The fractionation does not depend on active transcription. (A) The moving median (window size = 40) of percentile rank of enrichment among ORFs in 19 crosslinked-chromatin phenol extraction experiments (Experiments 9–27) is plotted against percentile rank of transcription rate (mRNAs/hr) (32). Under the tested growth conditions, there is no correlation between transcription rate and the degree of ORF depletion. See also the GAL genes in Fig. 1. Intron-containing genes are not included (see supplemental results at https://genome.unc.edu/pubsup/chromatin2003, for justification). (B) Intergenic regions upstream of heavily transcribed genes are more heavily enriched.

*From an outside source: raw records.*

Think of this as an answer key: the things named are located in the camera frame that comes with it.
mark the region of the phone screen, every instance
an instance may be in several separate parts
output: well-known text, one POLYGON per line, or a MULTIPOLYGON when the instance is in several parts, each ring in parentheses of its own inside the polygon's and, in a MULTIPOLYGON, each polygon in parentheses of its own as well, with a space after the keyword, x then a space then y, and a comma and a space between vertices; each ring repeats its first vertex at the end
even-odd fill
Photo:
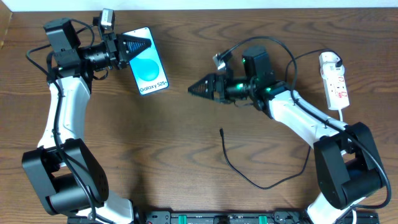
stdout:
POLYGON ((144 27, 124 34, 147 38, 152 42, 151 47, 145 49, 130 61, 130 67, 134 78, 136 79, 139 93, 141 95, 145 95, 167 88, 169 86, 169 82, 167 81, 166 73, 164 72, 162 62, 160 61, 155 42, 149 28, 144 27))

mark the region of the brown tabletop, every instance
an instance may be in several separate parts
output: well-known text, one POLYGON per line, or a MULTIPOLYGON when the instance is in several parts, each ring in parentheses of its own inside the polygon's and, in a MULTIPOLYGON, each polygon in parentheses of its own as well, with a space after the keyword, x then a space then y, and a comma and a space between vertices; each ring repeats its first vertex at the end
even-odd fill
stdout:
MULTIPOLYGON (((43 25, 59 17, 91 23, 99 12, 14 13, 0 50, 0 222, 65 223, 42 208, 21 166, 36 148, 50 105, 45 75, 30 64, 27 50, 48 43, 43 25)), ((212 56, 254 35, 271 35, 295 55, 330 47, 344 59, 351 105, 345 121, 373 132, 391 180, 393 198, 378 210, 381 223, 397 223, 398 203, 398 10, 278 9, 235 11, 118 11, 116 32, 150 27, 170 87, 140 96, 129 68, 93 82, 86 110, 85 143, 106 172, 109 188, 142 208, 175 211, 265 211, 306 208, 320 190, 314 156, 300 177, 271 190, 258 190, 225 163, 223 127, 231 162, 260 185, 298 172, 307 146, 294 132, 252 107, 219 105, 191 96, 187 88, 215 72, 212 56)), ((80 34, 82 45, 90 32, 80 34)), ((277 77, 289 56, 263 40, 277 77)), ((237 75, 244 75, 240 55, 237 75)), ((45 66, 49 49, 34 53, 45 66)), ((298 91, 320 110, 326 105, 317 55, 298 61, 298 91)), ((363 203, 379 204, 379 190, 363 203)))

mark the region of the wooden table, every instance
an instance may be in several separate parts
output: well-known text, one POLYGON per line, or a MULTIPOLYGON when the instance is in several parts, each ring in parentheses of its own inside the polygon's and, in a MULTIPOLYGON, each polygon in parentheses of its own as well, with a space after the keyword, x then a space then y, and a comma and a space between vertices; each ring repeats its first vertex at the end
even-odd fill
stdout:
MULTIPOLYGON (((43 25, 59 17, 90 23, 99 12, 14 13, 0 50, 0 222, 65 223, 47 215, 21 166, 36 148, 50 105, 45 76, 25 58, 48 43, 43 25)), ((225 163, 219 128, 231 162, 249 178, 270 185, 302 168, 307 147, 288 127, 254 108, 236 108, 191 96, 187 88, 215 71, 212 56, 254 35, 271 35, 295 55, 335 49, 346 67, 351 105, 345 121, 373 132, 393 198, 378 210, 382 223, 398 218, 398 10, 286 9, 236 11, 116 12, 116 32, 150 27, 170 87, 140 96, 130 69, 113 70, 93 83, 85 121, 85 142, 104 168, 110 189, 144 209, 264 211, 302 208, 319 194, 313 154, 307 170, 271 190, 258 190, 225 163)), ((90 33, 81 33, 82 45, 90 33)), ((279 78, 289 56, 266 41, 279 78)), ((235 67, 242 50, 234 54, 235 67)), ((42 65, 48 50, 33 54, 42 65)), ((298 91, 328 111, 316 55, 298 61, 298 91)), ((364 203, 381 203, 385 189, 364 203)))

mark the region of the power strip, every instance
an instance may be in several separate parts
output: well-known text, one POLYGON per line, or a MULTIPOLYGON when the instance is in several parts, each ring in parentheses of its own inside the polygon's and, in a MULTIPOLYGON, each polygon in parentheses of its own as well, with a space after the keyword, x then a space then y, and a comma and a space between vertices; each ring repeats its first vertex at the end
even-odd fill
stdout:
POLYGON ((338 110, 349 106, 348 91, 344 79, 344 65, 336 67, 339 56, 333 52, 324 52, 319 56, 321 76, 325 87, 329 110, 338 110))

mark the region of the smartphone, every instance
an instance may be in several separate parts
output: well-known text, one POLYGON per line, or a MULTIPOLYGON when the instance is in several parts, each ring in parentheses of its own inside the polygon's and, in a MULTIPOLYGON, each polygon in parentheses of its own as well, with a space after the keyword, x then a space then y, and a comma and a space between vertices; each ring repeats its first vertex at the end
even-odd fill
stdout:
POLYGON ((157 53, 150 29, 144 27, 124 34, 147 38, 152 42, 151 47, 145 49, 130 61, 130 67, 136 79, 139 93, 145 95, 169 87, 169 82, 167 81, 166 73, 157 53))

Compare with A. A moving median (window = 40) of the percentile rank of enrichment among upstream intergenic regions reported in 19 crosslinked-chromatin phenol extraction experiments (Experiments 9–27) plotted against the percentile rank of the transcription rate of the downstream gene. If two genes are downstream, the highest rate is used. All upstream intergenic spots were analyzed, regardless of P value. The graph for data derived from intergenic regions upstream of only one gene is essentially identical (figure B at https://genome.unc.edu/pubsup/chromatin2003), showing that the observation was not created by including double promoters, which as a class are more heavily enriched than single promoters (Fig. 4) or by plotting only the most highly transcribed of two downstream genes.
Fig. 5.
Fig. 5.
Proposed mechanism for chromatin fractionation. A–D are described in Discussion. (E) Genomic regions upstream of two genes (2P) were most strongly enriched in the aqueous phase during the process depicted in A and B, whereas genomic regions upstream of one gene (1P) were less strongly enriched. Intergenic regions that do not contain promoters (Non-P) were neither enriched nor depleted, whereas DNA encoding ORFs was strongly depleted. The shape and spacing of the symbols associated with each genomic region represent differences in histone modification or nucleosome distribution, respectively, that may underlie the differential fractionation.